Segment Start: DATA FOR THIS TASK

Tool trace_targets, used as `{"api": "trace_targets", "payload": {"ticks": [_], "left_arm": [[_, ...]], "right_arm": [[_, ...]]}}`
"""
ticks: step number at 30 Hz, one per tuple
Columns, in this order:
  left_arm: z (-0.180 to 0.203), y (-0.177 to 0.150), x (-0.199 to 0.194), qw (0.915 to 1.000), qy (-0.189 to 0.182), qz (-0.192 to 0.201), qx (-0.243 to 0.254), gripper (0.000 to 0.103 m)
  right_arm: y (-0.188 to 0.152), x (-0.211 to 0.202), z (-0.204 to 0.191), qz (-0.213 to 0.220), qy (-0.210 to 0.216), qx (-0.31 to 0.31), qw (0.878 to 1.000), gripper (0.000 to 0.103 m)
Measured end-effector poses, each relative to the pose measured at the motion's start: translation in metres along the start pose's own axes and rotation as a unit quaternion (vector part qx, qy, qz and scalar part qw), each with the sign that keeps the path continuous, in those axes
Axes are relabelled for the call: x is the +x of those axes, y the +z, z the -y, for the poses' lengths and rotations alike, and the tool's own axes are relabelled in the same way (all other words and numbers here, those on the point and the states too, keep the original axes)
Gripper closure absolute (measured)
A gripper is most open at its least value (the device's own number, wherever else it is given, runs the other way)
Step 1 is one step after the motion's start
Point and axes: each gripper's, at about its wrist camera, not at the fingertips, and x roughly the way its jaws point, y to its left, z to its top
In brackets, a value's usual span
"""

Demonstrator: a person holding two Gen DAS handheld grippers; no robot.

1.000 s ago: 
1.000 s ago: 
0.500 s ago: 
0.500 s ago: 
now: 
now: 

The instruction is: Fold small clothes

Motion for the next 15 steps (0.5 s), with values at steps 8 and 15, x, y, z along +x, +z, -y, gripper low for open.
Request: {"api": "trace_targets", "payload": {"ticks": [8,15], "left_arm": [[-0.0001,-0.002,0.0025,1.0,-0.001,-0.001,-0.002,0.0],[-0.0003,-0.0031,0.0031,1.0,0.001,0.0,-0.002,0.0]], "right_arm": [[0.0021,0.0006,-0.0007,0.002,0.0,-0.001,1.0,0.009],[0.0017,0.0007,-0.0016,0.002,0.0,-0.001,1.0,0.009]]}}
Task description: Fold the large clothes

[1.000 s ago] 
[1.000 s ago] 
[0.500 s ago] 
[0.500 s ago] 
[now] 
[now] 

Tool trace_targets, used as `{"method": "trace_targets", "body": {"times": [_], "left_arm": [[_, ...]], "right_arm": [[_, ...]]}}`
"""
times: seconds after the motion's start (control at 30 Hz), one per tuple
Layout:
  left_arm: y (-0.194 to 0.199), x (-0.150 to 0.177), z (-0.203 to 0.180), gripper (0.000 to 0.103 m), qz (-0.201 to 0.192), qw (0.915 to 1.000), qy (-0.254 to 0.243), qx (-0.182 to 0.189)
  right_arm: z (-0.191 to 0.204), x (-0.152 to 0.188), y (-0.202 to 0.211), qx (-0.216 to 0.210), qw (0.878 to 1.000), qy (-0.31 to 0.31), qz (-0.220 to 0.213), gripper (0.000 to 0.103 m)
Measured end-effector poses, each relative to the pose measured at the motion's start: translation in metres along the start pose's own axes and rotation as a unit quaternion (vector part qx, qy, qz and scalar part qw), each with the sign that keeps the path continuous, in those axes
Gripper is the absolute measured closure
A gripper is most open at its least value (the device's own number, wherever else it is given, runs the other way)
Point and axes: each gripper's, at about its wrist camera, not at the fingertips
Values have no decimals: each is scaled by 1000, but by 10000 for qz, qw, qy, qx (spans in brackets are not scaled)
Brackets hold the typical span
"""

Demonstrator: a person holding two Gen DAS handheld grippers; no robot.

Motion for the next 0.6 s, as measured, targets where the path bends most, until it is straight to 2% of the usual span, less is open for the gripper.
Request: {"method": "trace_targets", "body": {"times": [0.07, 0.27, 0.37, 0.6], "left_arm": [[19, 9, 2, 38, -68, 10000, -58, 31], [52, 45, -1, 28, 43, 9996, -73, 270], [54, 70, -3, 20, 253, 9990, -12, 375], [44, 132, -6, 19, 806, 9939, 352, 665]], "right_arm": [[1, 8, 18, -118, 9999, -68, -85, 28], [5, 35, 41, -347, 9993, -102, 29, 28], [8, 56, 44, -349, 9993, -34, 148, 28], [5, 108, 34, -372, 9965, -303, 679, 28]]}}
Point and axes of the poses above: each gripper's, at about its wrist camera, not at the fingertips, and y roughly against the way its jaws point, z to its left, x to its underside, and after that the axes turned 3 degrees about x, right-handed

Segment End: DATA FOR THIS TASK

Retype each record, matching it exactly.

Tool trace_targets, used as `{"api": "trace_targets", "payload": {"ticks": [_], "left_arm": [[_, ...]], "right_arm": [[_, ...]]}}`
"""
ticks: step number at 30 Hz, one per tuple
Columns, in this order:
  left_arm: z (-0.180 to 0.203), y (-0.177 to 0.150), x (-0.199 to 0.194), qw (0.915 to 1.000), qy (-0.189 to 0.182), qz (-0.192 to 0.201), qx (-0.243 to 0.254), gripper (0.000 to 0.103 m)
  right_arm: y (-0.188 to 0.152), x (-0.211 to 0.202), z (-0.204 to 0.191), qz (-0.213 to 0.220), qy (-0.210 to 0.216), qx (-0.31 to 0.31), qw (0.878 to 1.000), gripper (0.000 to 0.103 m)
Measured end-effector poses, each relative to the pose measured at the motion's start: translation in metres along the start pose's own axes and rotation as a unit quaternion (vector part qx, qy, qz and scalar part qw), each with the sign that keeps the path continuous, in those axes
Axes are relabelled for the call: x is the +x of those axes, y the +z, z the -y, for the poses' lengths and rotations alike, and the tool's own axes are relabelled in the same way (all other words and numbers here, those on the point and the states too, keep the original axes)
Gripper closure absolute (measured)
A gripper is most open at its least value (the device's own number, wherever else it is given, runs the other way)
Step 1 is one step after the motion's start
Point and axes: each gripper's, at about its wrist camera, not at the fingertips, and x roughly the way its jaws point, y to its left, z to its top
In brackets, a value's usual span
"""

Demonstrator: a person holding two Gen DAS handheld grippers; no robot.

1.000 s ago: 
1.000 s ago: 
0.500 s ago: 
0.500 s ago: 
now: 
now: 

The instruction is: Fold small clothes

Motion for the next 15 steps (0.5 s), with values at steps 8 and 15, x, y, z along +x, +z, -y, gripper low for open.
Request: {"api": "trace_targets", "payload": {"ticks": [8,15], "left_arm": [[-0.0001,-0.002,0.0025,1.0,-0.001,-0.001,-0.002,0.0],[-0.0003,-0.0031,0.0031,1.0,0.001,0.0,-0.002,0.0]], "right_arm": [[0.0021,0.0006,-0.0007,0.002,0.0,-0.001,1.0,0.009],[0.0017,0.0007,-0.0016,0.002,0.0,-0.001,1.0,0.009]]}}
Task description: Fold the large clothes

[1.000 s ago] 
[1.000 s ago] 
[0.500 s ago] 
[0.500 s ago] 
[now] 
[now] 

Tool trace_targets, used as `{"method": "trace_targets", "body": {"times": [_], "left_arm": [[_, ...]], "right_arm": [[_, ...]]}}`
"""
times: seconds after the motion's start (control at 30 Hz), one per tuple
Layout:
  left_arm: y (-0.194 to 0.199), x (-0.150 to 0.177), z (-0.203 to 0.180), gripper (0.000 to 0.103 m), qz (-0.201 to 0.192), qw (0.915 to 1.000), qy (-0.254 to 0.243), qx (-0.182 to 0.189)
  right_arm: z (-0.191 to 0.204), x (-0.152 to 0.188), y (-0.202 to 0.211), qx (-0.216 to 0.210), qw (0.878 to 1.000), qy (-0.31 to 0.31), qz (-0.220 to 0.213), gripper (0.000 to 0.103 m)
Measured end-effector poses, each relative to the pose measured at the motion's start: translation in metres along the start pose's own axes and rotation as a unit quaternion (vector part qx, qy, qz and scalar part qw), each with the sign that keeps the path continuous, in those axes
Gripper is the absolute measured closure
A gripper is most open at its least value (the device's own number, wherever else it is given, runs the other way)
Point and axes: each gripper's, at about its wrist camera, not at the fingertips
Values have no decimals: each is scaled by 1000, but by 10000 for qz, qw, qy, qx (spans in brackets are not scaled)
Brackets hold the typical span
"""

Demonstrator: a person holding two Gen DAS handheld grippers; no robot.

Motion for the next 0.6 s, as measured, targets where the path bends most, until it is straight to 2% of the usual span, less is open for the gripper.
Request: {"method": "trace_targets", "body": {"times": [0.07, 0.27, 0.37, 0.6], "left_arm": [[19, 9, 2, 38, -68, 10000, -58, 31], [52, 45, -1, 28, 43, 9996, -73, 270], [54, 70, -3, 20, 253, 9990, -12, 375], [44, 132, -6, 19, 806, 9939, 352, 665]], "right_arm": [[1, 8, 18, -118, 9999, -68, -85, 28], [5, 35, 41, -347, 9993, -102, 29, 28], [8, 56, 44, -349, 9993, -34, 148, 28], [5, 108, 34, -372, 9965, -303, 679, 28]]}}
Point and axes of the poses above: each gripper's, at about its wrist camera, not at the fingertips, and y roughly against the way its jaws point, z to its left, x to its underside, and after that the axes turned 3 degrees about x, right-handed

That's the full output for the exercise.